The Houthis have previously targeted Saudi cities with drones and missiles. In March 2018 an Egyptian was killed in Riyadh by missile shrapnel.
The nearest Patriot battery to Abha airport is about 20 km to the north, said Jeremy Binnie, Middle East & Africa editor of Jane’s Defense Weekly.
"A cruise missile might be able to come in at a sufficiently low altitude that it could not be engaged before reaching its target,” he said.
On Tuesday, the spokesman for Yemeni armed forces Brigadier General Yahya Saree urged Saudi Arabia and the United Arab Emirates to put an immediate end to their military aggression against Yemen or face major surprises.
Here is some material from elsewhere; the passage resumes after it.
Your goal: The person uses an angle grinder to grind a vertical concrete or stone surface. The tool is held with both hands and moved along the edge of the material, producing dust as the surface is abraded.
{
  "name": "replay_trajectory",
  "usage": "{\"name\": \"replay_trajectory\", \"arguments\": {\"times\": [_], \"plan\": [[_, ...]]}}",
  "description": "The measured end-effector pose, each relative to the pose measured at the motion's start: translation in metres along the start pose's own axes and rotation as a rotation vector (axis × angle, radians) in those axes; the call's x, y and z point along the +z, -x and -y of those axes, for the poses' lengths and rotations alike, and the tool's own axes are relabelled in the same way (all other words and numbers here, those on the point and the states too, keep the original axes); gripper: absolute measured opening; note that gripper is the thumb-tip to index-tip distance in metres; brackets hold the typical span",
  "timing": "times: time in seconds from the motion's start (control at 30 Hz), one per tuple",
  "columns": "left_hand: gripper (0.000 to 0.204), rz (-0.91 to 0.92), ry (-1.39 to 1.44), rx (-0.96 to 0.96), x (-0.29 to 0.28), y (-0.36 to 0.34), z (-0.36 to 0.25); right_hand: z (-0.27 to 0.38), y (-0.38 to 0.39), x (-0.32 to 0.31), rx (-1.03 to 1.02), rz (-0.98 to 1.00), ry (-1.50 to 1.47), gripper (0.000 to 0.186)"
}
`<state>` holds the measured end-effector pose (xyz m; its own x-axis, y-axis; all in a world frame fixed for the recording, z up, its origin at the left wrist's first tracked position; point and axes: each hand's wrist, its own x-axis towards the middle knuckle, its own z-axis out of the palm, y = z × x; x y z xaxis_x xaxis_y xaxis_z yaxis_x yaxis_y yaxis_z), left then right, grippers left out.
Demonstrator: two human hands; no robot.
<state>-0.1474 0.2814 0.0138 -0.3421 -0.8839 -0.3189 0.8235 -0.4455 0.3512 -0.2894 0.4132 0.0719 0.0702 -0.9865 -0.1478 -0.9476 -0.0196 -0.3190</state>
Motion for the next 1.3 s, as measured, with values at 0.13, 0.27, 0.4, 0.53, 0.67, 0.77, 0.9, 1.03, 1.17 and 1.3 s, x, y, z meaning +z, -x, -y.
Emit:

Speaking during a news conference in Sanaa on Tuesday, he said Yemeni army forces and their Houthi allies had launched an airstrike against King Khalid Air Base the previous evening.
A squadron of domestically-manufactured Qasef-2K combat drones were used against the base near the southwestern Saudi city of Khamis Mushait.  
The attack targeted advanced radars, arms depots and control rooms in the base. Saree said King Khalid Air Base serves as a key launchpad for airstrikes on Yemen. 
"Thank God, we are capable of carrying out more than one operation at the same time,” he said later after the Abha airport operation, adding that Yemeni forces’ "list of targets is increasing day by day.”
"Our surprises will be unveiled soon. God willing we will adopt the equation of an eye for an eye, a tooth for a tooth,” he said. 
On Sunday, a Houthi spokesman said the airports of countries involved in the war on Yemen and blockade of the country would be targeted one after the other. 
"Given the criminal siege on Sanaa International Airport and the failure of the UN to take proper measures… the countries of the aggression must know that their airports are within the range of our attacks,” Muhammad Abdul-Salam tweeted.
Last week, Yemeni forces and their allies launched multiple airstrikes against Jizan airport in Saudi Arabia near the border with Yemen, using Qasef-2K drones.